Perdida no emaranhado das brigas e jogos de poder em Roma, a igreja racha, colocando de um lado os interessados nas pessoas, em sua fé e vida e, de outro, os obstinados pelo poder, com os olhos na hierarquia eclesial.

O distanciamento das pessoas tem sua consequência agravada com o vislubrar da perda da nova geração; milhões de adolescentes e jovens católicos no mundo que, carentes de pastoreio, cada vez mais decepcionados e menos assistidos, vagam em busca de refúgio.

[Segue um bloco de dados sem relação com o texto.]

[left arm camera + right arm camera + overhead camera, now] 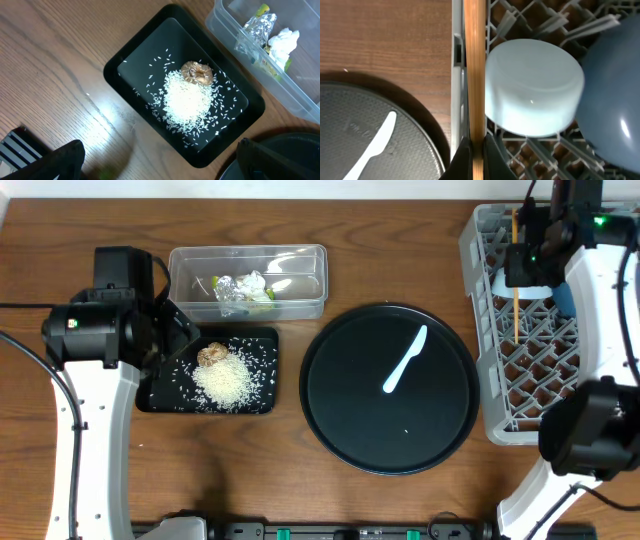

Ou Roma muda, se moderniza e se despolui da fumaça escura do poder, da riqueza e da fama ou assiste ao definhar gradativo, moroso, mas cadenciado e ascendente, de sua imagem e de sua influência na história. Isso, sem entrar nas questões de natureza teológica, que já machucam Roma faz tempo.

Diante do perigo iminente, a renúncia papal soa, por um lado, negociada e orquestrada para dar lugar a uma mudança de rumo urgente e necessária.

Mas, por outro lado, bradada por um visionário solitário que, não encontrando apoio e suporte para implementar as mudanças que entende necessárias, grita, através do gesto extremo da renúncia, a necessidade premente de mudança na igreja, sob pena de dor angustiante próxima.

Seja como for, a renúncia de Bento XVI obriga a liderança da Igreja a refletir sobre os seus próximos 20 ou 30 anos, que caminhos precisa trilhar e que transformações políticas estruturais e missionais precisa sofrer, para então discernir quem precisa escolher para ocupar o trono da igreja romana.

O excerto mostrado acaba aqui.